*** Given data Section Begins ***

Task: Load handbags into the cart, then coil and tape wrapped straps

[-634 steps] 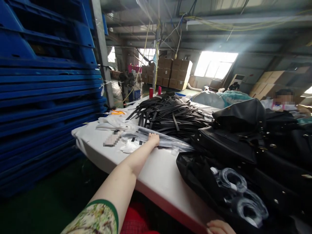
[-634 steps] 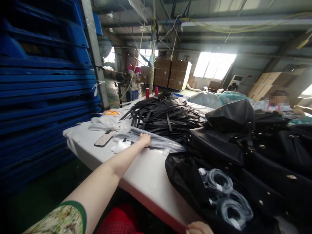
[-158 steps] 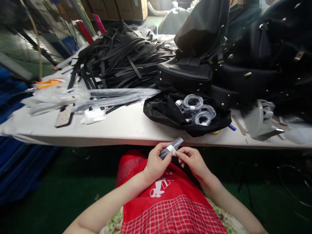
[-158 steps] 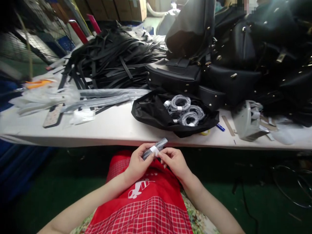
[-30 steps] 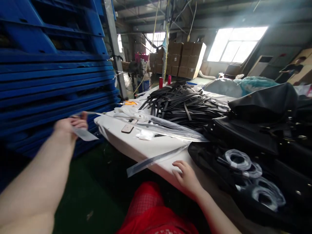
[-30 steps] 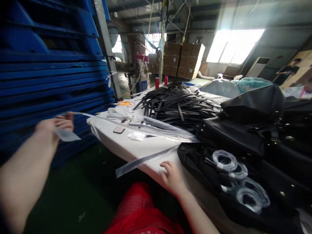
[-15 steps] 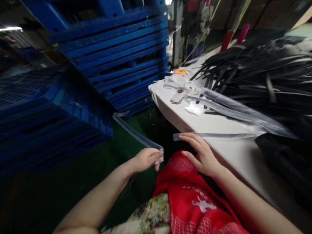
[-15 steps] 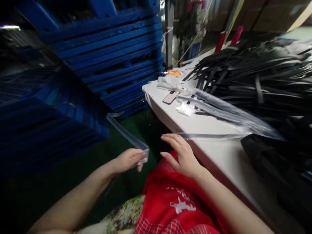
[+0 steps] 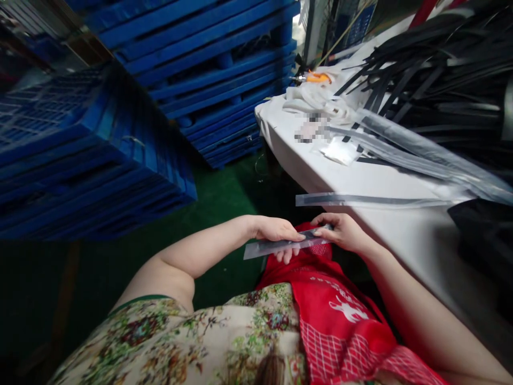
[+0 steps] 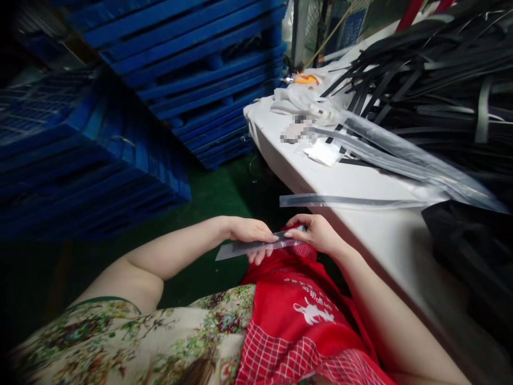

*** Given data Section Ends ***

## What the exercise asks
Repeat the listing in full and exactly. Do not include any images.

## Reply
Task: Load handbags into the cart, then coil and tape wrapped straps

[-634 steps] 
[-634 steps] 
[-158 steps] 
[-158 steps] 
[-30 steps] 
[-30 steps] 
[-15 steps] 
[-15 steps] 
[+0 steps] 
[+0 steps] 

The answer to this exercise has been written out completely.